The answer must be the full listing, word for word, with no pictures in it.

##############################

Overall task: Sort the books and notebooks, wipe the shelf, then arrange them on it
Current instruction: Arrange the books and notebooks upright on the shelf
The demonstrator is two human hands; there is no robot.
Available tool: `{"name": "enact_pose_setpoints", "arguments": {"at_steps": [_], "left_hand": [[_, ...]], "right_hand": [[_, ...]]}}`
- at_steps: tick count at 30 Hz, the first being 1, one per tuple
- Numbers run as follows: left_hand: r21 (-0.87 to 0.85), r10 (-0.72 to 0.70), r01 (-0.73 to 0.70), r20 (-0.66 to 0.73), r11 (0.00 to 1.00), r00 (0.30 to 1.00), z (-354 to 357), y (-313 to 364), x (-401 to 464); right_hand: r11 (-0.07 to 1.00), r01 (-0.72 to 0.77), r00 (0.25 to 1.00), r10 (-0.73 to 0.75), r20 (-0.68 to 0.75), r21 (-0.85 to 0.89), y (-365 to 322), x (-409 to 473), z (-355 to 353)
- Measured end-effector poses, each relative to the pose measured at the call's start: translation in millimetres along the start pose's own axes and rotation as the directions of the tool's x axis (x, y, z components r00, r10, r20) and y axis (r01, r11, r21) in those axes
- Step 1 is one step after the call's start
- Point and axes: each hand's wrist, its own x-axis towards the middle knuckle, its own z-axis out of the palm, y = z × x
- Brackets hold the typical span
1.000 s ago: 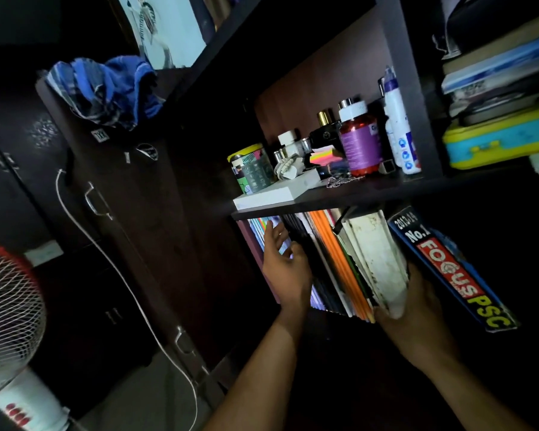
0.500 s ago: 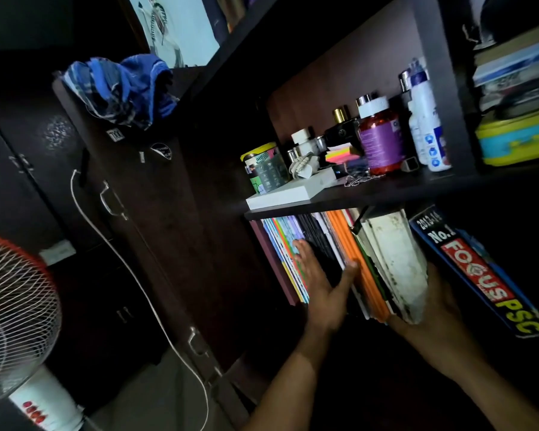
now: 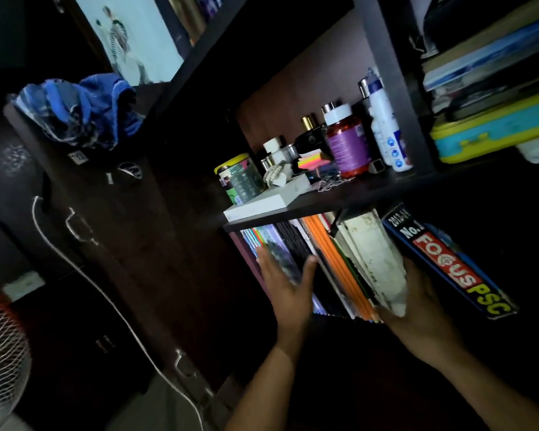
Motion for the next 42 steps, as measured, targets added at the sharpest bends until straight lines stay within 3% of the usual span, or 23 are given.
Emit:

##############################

> _RESPONSE_
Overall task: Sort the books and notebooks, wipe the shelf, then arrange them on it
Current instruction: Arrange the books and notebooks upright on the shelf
The demonstrator is two human hands; there is no robot.
Available tool: `{"name": "enact_pose_setpoints", "arguments": {"at_steps": [_], "left_hand": [[_, ...]], "right_hand": [[_, ...]]}}`
- at_steps: tick count at 30 Hz, the first being 1, one per tuple
- Numbers run as follows: left_hand: r21 (-0.87 to 0.85), r10 (-0.72 to 0.70), r01 (-0.73 to 0.70), r20 (-0.66 to 0.73), r11 (0.00 to 1.00), r00 (0.30 to 1.00), z (-354 to 357), y (-313 to 364), x (-401 to 464); right_hand: r11 (-0.07 to 1.00), r01 (-0.72 to 0.77), r00 (0.25 to 1.00), r10 (-0.73 to 0.75), r20 (-0.68 to 0.75), r21 (-0.85 to 0.89), y (-365 to 322), x (-409 to 473), z (-355 to 353)
- Measured end-effector poses, each relative to the pose measured at the call's start: translation in millimetres along the start pose's own axes and rotation as the directions of the tool's x axis (x, y, z components r00, r10, r20) and y axis (r01, r11, r21) in those axes
- Step 1 is one step after the call's start
- Point and axes: each hand's wrist, its own x-axis towards the middle knuckle, its own z-axis out of the palm, y = z × x
- Brackets hold the typical span
1.000 s ago: 
0.500 s ago: 
now: 
Motion for the next 42 steps, as measured, targets added at the sharpest bends until straight lines stay within 3% of the usual span, or 23 are given.
Emit:

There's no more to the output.